Photo: Yamaha Racing

This article was originally published on MotoMatters, and is republished here on Asphalt & Rubber with permission by the author.

Comment:

  1. ctk says:

    Dude’s optimism is refreshing. Dorna has to maximize the marketing potential though. They are not reaching anywhere near the audience they could, esp w/bungling stuff like broadcasting on Speed, and having no way for Westerners to watch races, even after the fact, for free. You can’t have a sport survive w/o letting people watch it, that’s ground zero

  2. afac says:

    i wonder why Malboro doesn’t want to take advantage of the returning Rossi to Yamaha..
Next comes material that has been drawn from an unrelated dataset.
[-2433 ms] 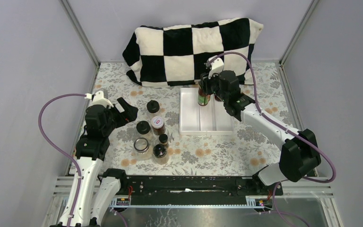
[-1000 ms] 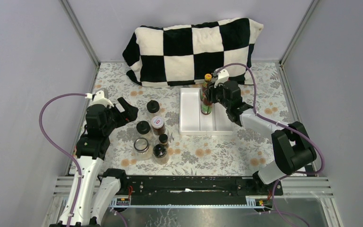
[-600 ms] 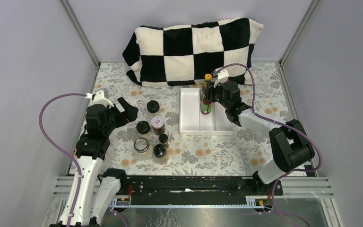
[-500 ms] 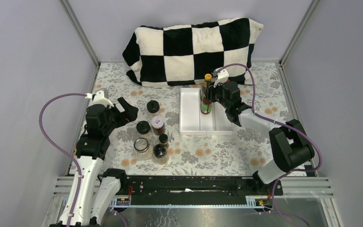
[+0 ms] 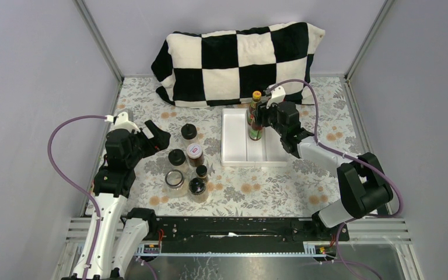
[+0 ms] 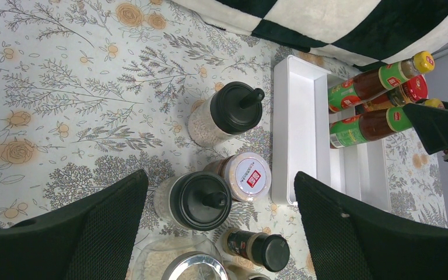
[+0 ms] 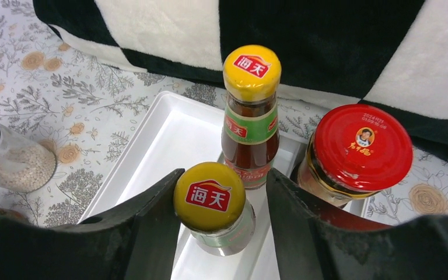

    if so, we can see again the legend livery on M1, like it used to be long time ago..

  3. matt says:

    @afac

    It’s because a few years ago moto gp banned tobacco companies from having their names on the bikes. Marlboro sponsored Ducati but after that rule they could no longer have their name on the bike but continued to sponsor it which made no sense to them. The Rizla Suzukis were the exception being that Rizla wasn’t a tobacco company but rather a “rolling papers” company so it was one of those grey areas.

  4. Norm G. says:

    re: “It’s because a few years ago moto gp banned tobacco companies from having their names on the bikes. Marlboro sponsored Ducati but after that rule they could no longer have their name on the bike but continued to sponsor it which made no sense to them.”

    see guys, matt gets it.

    Q: what value stealth advertising…?

    A: zero.

    with each passing year comes a new crop of viewers, each less informed than last. those showing up in 2012 think the orangey/red of ducati grandprix means it’s time to bin their old flat screen for a new one…? color control’s sh#%t the bed. whaddaya gon’ do.